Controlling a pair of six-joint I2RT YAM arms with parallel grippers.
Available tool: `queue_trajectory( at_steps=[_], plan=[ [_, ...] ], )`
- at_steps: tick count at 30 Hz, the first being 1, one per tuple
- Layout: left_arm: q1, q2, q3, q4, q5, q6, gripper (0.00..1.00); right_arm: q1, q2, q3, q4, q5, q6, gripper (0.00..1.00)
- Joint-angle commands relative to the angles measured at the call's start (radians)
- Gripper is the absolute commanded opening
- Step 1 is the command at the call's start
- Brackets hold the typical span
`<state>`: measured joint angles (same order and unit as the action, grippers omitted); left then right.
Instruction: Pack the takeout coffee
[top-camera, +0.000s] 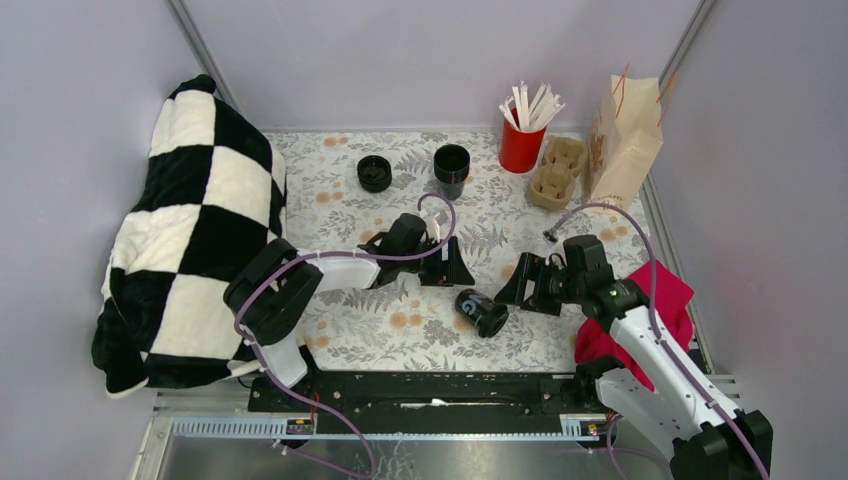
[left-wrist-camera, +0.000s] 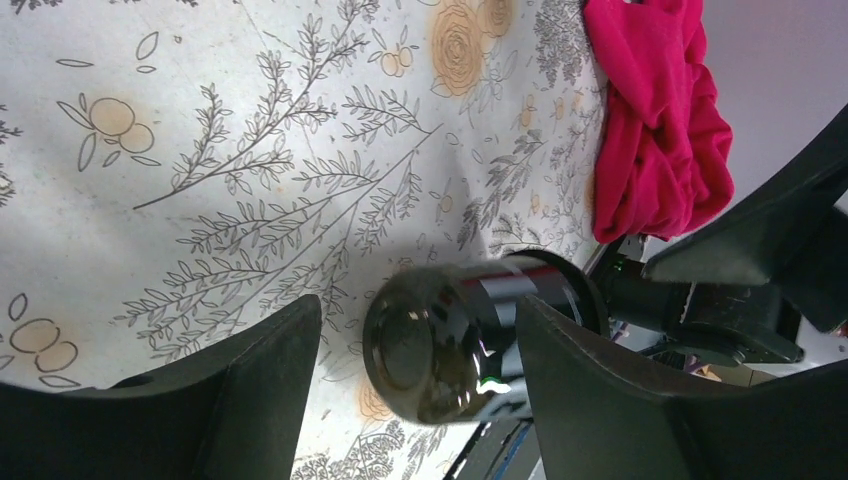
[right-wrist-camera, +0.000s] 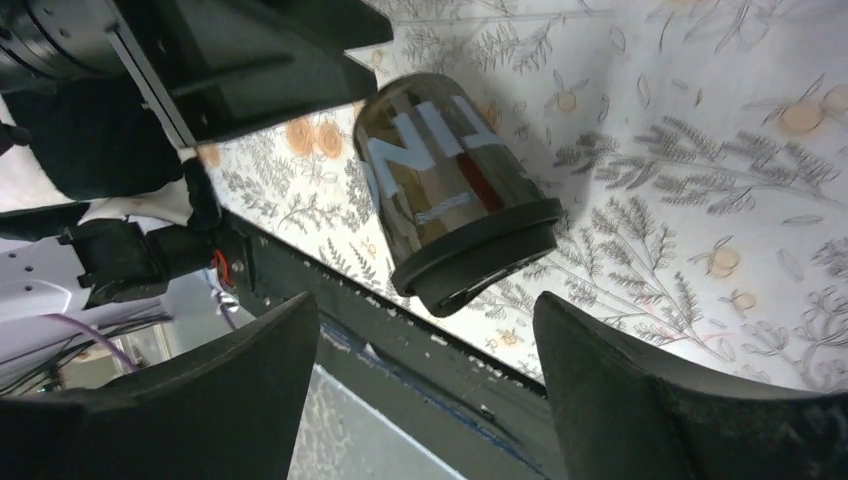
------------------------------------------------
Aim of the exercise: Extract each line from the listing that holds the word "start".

Response area:
- Joint-angle commands relative to the angles measured at the call's start (radians)
- Step 1 is the command at the call's start

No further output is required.